ER stress and mitochondrial dysfunction induced by MK‐2206 and EF24 treatment. (A) Effect of combined treatment with MK‐2206 and EF24 on ER in SGC‐7901 cells as assessed by electron microscopy. Exposure of cells to 10 μM MK‐2206 in combination with 2 μM EF24 for 6 h induced ER alterations (arrows indicate swollen ER). However, the ER appears normal (indicated by arrows) in the DMSO control group, NAC‐treated cells and cells treated with NAC prior to MK‐2206 and EF24. Lower panel of (A) shows higher magnification. (B) Western blot analysis of ER stress pathway markers in cells treated with MK‐2206 and EF 24 for 3 h (ATF‐4 and p‐EIF2α) or 12 h (CHOP). (C) ER stress pathway proteins in cells exposed to MK‐2206 and EF24 as in panel (B) but with NAC pretreatment of 2 h. For panels (B) and (C), GAPDH and eIF2α served as internal controls. (D) Mitochondrial membrane potential (Δψm) was detected by JC‐1 dye. SGC‐7901 and BGC‐823 cells were exposed to 10 μM MK‐2206 in combination with 2 μM EF24 for 12 h, with or without 2 h pretreatment with NAC (scale bar = 20 μM). (E) Effect of MK‐2206 in combination with EF24 on the morphology of mitochondria in SGC‐7901 cells.
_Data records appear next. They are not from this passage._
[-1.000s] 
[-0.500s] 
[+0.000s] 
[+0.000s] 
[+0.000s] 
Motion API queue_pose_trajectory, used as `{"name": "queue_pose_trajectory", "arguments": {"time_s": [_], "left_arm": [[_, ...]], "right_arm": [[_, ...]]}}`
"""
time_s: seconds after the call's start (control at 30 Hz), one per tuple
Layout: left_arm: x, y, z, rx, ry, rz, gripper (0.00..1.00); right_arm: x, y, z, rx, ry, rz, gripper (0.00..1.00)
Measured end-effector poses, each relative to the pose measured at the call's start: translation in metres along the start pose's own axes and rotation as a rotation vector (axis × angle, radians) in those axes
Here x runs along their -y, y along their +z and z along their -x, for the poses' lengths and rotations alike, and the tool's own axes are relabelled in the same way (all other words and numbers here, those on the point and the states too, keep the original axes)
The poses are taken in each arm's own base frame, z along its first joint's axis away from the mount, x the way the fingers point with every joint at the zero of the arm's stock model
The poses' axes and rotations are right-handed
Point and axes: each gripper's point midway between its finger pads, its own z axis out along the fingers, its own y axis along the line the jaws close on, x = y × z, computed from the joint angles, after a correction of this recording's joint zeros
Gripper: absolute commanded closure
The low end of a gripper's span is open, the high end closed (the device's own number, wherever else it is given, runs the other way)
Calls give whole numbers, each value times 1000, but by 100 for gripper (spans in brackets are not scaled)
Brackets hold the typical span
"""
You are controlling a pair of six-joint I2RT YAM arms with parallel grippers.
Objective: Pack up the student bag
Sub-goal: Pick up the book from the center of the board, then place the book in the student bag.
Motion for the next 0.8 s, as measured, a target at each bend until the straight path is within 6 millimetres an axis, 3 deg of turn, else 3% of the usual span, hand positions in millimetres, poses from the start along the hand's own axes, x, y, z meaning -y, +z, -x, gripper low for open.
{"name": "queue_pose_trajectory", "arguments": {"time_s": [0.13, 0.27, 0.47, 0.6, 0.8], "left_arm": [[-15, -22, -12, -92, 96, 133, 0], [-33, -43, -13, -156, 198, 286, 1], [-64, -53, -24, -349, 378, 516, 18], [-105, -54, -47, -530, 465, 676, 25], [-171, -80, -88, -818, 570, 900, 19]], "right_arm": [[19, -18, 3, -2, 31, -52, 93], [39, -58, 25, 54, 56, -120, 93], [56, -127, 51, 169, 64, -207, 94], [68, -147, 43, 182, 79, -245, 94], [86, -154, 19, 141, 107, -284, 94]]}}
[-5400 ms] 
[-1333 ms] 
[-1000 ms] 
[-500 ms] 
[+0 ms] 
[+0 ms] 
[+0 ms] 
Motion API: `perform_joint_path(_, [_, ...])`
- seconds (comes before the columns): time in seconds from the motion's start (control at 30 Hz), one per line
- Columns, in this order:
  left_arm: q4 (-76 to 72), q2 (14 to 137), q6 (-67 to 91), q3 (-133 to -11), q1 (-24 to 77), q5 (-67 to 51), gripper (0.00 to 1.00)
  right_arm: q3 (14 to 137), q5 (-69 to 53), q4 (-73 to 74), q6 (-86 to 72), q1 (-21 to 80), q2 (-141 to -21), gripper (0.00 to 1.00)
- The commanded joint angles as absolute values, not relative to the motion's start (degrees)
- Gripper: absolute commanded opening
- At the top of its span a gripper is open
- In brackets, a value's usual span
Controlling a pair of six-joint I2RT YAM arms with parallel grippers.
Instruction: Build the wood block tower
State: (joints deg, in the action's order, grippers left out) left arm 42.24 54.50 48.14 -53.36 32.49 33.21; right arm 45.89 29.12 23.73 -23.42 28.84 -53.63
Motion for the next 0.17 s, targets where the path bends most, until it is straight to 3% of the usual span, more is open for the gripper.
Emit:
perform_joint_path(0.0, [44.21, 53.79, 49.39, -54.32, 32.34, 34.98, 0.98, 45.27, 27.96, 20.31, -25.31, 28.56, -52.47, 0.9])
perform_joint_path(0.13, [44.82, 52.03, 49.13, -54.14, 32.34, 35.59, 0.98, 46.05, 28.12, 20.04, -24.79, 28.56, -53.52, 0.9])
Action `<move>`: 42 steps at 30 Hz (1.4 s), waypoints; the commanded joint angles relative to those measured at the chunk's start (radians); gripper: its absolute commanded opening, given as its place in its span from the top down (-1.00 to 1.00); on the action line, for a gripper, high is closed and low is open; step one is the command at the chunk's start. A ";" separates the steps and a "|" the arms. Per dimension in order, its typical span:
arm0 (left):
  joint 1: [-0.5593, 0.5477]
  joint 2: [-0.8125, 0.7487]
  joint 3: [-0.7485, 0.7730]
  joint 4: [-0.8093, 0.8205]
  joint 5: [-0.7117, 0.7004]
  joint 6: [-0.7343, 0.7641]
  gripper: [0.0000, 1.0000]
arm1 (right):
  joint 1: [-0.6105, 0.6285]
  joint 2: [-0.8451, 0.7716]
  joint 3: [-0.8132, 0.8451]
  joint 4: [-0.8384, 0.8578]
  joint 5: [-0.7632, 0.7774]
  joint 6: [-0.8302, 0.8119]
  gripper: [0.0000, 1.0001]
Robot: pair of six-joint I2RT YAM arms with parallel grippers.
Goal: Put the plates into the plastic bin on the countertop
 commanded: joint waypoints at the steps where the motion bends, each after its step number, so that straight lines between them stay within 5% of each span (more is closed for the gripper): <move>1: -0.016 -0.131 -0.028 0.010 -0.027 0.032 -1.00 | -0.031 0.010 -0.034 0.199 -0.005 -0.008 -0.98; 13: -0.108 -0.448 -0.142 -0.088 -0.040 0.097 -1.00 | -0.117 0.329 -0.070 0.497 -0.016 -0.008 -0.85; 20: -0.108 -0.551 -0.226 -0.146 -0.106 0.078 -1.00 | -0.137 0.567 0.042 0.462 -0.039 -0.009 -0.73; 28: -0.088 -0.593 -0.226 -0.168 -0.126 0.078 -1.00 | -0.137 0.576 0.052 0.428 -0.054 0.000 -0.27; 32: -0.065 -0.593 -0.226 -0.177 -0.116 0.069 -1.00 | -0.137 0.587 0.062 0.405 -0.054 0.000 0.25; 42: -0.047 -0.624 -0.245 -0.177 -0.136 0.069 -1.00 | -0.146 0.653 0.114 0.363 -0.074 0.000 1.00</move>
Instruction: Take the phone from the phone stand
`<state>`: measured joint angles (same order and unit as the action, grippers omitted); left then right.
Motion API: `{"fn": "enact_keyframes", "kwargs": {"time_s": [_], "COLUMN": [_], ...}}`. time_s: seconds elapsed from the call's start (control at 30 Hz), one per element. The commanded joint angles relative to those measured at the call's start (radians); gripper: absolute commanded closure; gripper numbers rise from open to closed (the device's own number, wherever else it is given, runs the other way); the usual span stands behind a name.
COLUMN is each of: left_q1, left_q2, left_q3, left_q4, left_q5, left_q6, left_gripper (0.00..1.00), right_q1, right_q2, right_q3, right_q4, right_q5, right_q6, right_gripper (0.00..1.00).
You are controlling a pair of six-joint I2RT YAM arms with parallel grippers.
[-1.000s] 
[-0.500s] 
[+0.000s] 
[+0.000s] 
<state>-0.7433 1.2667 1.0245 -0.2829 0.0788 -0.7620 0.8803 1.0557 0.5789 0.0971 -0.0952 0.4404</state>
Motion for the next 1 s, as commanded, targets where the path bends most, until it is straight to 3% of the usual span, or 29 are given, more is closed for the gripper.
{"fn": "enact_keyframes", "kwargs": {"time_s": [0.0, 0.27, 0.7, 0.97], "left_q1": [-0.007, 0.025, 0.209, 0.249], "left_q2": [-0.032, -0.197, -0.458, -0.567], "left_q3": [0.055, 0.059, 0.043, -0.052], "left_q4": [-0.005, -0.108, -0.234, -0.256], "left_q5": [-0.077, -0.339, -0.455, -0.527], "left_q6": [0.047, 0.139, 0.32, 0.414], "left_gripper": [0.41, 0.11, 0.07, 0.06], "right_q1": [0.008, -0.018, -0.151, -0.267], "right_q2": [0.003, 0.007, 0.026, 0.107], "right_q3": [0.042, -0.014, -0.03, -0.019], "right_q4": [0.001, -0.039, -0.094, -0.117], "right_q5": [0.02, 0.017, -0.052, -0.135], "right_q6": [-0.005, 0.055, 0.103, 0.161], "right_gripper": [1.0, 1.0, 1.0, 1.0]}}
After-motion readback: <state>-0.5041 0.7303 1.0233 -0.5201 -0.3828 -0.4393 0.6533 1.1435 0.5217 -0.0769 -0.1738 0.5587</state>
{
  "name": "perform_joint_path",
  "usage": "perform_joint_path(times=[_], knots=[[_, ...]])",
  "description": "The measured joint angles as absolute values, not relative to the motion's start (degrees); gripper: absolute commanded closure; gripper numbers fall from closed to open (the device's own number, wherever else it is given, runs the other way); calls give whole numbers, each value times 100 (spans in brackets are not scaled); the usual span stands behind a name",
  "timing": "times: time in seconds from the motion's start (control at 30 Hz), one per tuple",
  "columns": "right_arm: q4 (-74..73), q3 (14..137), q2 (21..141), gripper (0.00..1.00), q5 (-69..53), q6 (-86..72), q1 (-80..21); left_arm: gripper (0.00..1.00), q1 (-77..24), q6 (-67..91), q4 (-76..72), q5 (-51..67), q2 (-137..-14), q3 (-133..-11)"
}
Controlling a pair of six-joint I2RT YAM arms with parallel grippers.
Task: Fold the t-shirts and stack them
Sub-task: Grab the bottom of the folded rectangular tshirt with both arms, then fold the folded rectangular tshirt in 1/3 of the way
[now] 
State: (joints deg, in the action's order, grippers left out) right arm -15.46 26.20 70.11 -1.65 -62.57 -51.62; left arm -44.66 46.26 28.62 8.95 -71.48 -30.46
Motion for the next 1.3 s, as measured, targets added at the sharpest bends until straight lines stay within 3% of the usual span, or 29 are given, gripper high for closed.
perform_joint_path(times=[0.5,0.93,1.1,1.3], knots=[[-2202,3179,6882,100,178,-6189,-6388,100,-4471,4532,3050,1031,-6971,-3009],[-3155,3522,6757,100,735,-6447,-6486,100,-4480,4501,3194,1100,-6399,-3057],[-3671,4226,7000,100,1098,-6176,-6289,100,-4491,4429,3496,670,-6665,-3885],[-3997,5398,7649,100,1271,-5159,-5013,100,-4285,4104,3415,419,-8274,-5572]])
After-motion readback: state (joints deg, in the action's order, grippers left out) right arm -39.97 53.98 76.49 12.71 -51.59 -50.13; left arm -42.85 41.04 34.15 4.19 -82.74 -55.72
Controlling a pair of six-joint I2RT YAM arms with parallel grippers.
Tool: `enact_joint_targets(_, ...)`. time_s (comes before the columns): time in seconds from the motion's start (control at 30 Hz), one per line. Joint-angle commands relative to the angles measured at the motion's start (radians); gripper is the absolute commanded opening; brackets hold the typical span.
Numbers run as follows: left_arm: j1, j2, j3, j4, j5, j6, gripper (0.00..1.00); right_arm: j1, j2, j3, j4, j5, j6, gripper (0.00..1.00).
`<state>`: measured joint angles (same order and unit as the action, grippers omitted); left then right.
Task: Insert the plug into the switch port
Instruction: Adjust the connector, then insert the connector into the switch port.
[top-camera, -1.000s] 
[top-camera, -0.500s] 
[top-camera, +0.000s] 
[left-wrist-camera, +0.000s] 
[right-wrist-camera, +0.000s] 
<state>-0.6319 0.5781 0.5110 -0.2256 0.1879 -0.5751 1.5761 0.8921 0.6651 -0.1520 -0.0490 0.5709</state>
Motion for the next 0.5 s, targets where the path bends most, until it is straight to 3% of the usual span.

Exposure of cells to 10 μM MK‐2206 in combination with 2 μM EF24 for 12 h induced mitochondrial dysfunction as illustrated by swollen mitochondria (arrows). These changes were not seen in cells treated with DMSO (control), NAC or MK and EF24 following NAC pretreatment (arrows indicate normal mitochondria). Lower panel of (E) shows higher magnification. (F) Western blot analysis of JNK phosphorylation in SGC‐7901 cells exposed to MK‐2206 in combination with EF24 for 6 h. (G) p‐JNK levels in cells cultured as in (F) but with NAC pretreatment. All images are representative of five independent experiments.

Figure 6

Anti‐tumour activity is enhanced by combining EF24 and MK‐2206 in gastric cancer xenograft model. (A–C) Tumour volume changes, harvested tumour specimens and tumour weight from mice treated with 10 mg·kg⁻¹ MK‐2206 (MK‐10) or 10 mg·kg⁻¹ MK‐2206 in combination with 3 mg·kg⁻¹ EF24. (D) Levels of oxidative stress marker MDA in the tumour tissues. (E) Immunohistochemical staining of tumour specimens for cell proliferation marker Ki‐67, apoptosis marker cleaved caspase 3 and phospho‐Akt (scale bar =50 μm). (F) Western blot analysis of cleaved‐PARP cleavage, cleaved‐caspase 3 and p‐EIF2α using tumour tissue lysates. Data are reported as mean ± SEM and analysed by Student's t‐test; n = 8 mice per group; *P < 0.05 and ns = not significant. All images are representative of eight mice per group.